# WORK ITEM
Search the data for the string "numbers", and report each line where it is found.
>>>>
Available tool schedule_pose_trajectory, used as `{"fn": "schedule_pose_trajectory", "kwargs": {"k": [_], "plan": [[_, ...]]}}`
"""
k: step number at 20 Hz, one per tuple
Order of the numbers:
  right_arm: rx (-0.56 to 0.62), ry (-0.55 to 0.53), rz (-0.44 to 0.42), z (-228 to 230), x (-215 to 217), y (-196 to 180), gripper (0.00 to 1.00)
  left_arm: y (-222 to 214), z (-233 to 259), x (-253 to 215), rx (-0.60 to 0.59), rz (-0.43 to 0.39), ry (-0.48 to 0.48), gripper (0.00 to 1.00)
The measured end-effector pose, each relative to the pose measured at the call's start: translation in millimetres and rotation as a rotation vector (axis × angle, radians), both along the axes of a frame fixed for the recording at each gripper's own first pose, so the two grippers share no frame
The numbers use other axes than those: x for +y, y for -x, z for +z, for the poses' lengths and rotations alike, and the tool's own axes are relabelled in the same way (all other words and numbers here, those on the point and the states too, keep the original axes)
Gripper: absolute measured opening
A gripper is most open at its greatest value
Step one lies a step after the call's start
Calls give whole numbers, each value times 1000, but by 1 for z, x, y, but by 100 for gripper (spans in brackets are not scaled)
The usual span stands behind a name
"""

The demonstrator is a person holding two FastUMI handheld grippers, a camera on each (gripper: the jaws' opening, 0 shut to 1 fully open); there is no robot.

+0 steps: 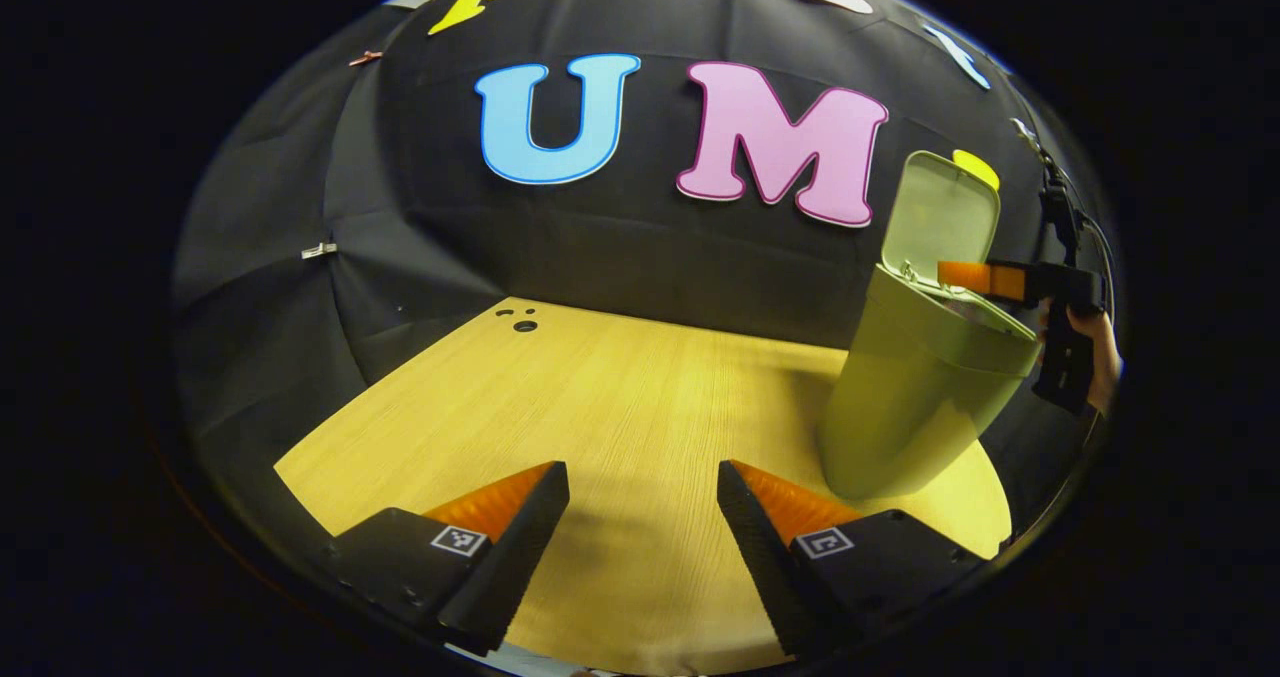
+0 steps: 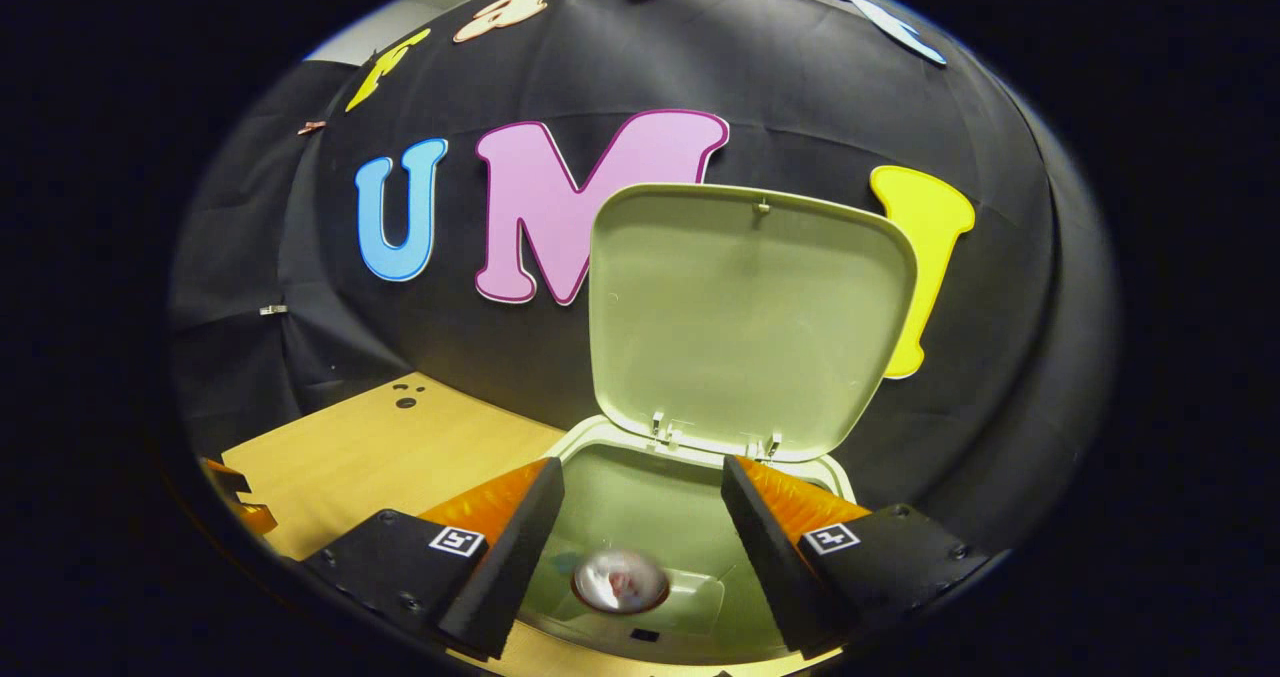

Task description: Press the lid of the desktop garbage bin to open it, pick up the crumpled paper on the desktop and throw it into the bin, then pick up the pop can on the desktop and drop it into the bin, and finally close the garbage bin lid.

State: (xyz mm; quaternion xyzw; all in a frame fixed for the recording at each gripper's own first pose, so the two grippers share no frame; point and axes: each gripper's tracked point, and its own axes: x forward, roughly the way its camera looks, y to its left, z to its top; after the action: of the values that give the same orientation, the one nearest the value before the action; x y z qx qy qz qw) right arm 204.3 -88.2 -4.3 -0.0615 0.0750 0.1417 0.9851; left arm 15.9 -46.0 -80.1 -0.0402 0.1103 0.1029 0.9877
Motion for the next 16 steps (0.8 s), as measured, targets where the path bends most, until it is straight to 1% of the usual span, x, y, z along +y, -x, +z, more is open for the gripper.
{"fn": "schedule_pose_trajectory", "kwargs": {"k": [3,8,12,16], "plan": [[-41,8,-28,19,-3,9,98,12,4,12,-10,-7,-22,96],[-93,-52,-40,73,2,25,97,29,-2,32,-1,-12,-32,96],[-162,-40,-51,128,0,22,97,40,-5,46,-9,2,-11,96],[-219,-27,-63,175,-3,9,97,49,-9,56,-13,25,0,96]]}}
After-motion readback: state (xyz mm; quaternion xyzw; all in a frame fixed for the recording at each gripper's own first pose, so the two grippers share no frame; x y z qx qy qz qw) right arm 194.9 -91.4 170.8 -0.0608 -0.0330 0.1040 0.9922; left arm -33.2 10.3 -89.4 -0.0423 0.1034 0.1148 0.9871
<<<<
# OUTPUT OF THE TASK
Order of the numbers:
The numbers use other axes than those: x for +y, y for -x, z for +z, for the poses' lengths and rotations alike, and the tool's own axes are relabelled in the same way (all other words and numbers here, those on the point and the states too, keep the original axes)
Calls give whole numbers, each value times 1000, but by 1 for z, x, y, but by 100 for gripper (spans in brackets are not scaled)

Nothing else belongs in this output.